Dans la mesure où nous nous dirigeons vers la phase suivante, il est important de poser des questions plus précises. Quel est le rôle qui incombera à l’État, en matière d’intervention et de protection, dans le cadre de la relance après la crise? Quelles sont les conséquences de la crise pour l’ancien système de mondialisation économique? Si une «démondialisation» complète semble peu probable, il ne fait aucun doute que nous devons mettre davantage l’accent sur la sécurité – la santé étant reprise dans cette catégorie – c’est-à-dire constituer des réserves de matières premières stratégiques et mettre en place des chaînes d’approvisionnement plus courtes et plus diversifiées. Tout cela constitue un nouvel élan en faveur d’une sérieuse réflexion sur l’autonomie stratégique de l’Europe.

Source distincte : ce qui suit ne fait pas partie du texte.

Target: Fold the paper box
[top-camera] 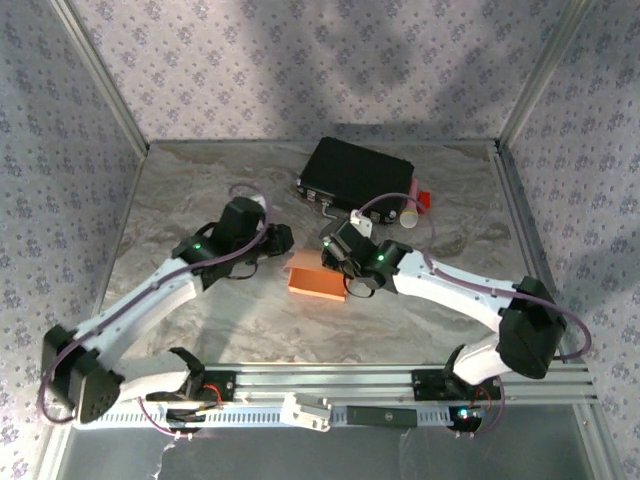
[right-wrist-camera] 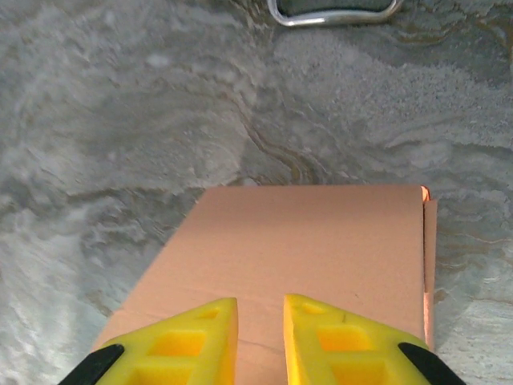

Nous devons également nous pencher de manière approfondie sur les conséquences pour nos systèmes démocratiques. La crise pourrait être utilisée pour centraliser les pouvoirs et affaiblir les contrôles démocratiques – et nous devrions nous prémunir contre de telles évolutions. Nous devons faire clairement savoir que la forme de gouvernement la plus résiliente est celle qui prévoit un équilibre des pouvoirs, où on donne aux citoyens des moyens d’action, et non des ordres. Il s’agira d’un dosage subtil permettant de faire en sorte de préserver les valeurs démocratiques ainsi que les droits et les libertés individuels tout en prenant les mesures nécessaires pour lutter contre le virus et sortir progressivement des confinements. Dans ce contexte, il est encourageant de voir la collaboration entre des scientifiques européens sur une technologie de traçage respectueuse de la vie privée.

Une Europe aujourd’hui pleinement mobilisée

La gestion de la crise du coronavirus est un marathon, pas un sprint. Ceux qui sont apparus comme des «gagnants» au début du processus pourraient perdre leur position à un stade ultérieur. Et l’inverse est également vrai. Après un démarrage incertain, l’UE est aujourd’hui pleinement mobilisée sur tous les fronts. Le besoin de solidarité et d’une action commune est reconnu sur tout le continent. Et nos choix de principe en faveur du multilatéralisme et du partenariat trouvent un écho dans le monde entier.

Le monde après la pandémie sera nécessairement plus fragmenté. Assombri par les nombreuses menaces qui subsisteront. Mon deuxième mois à devoir vivre avec la crise du coronavirus, je le passerai à m’attaquer à ces menaces avec, espérons-le, le rétablissement d’une certaine bonne vieille diplomatie personnelle à l’ancienne.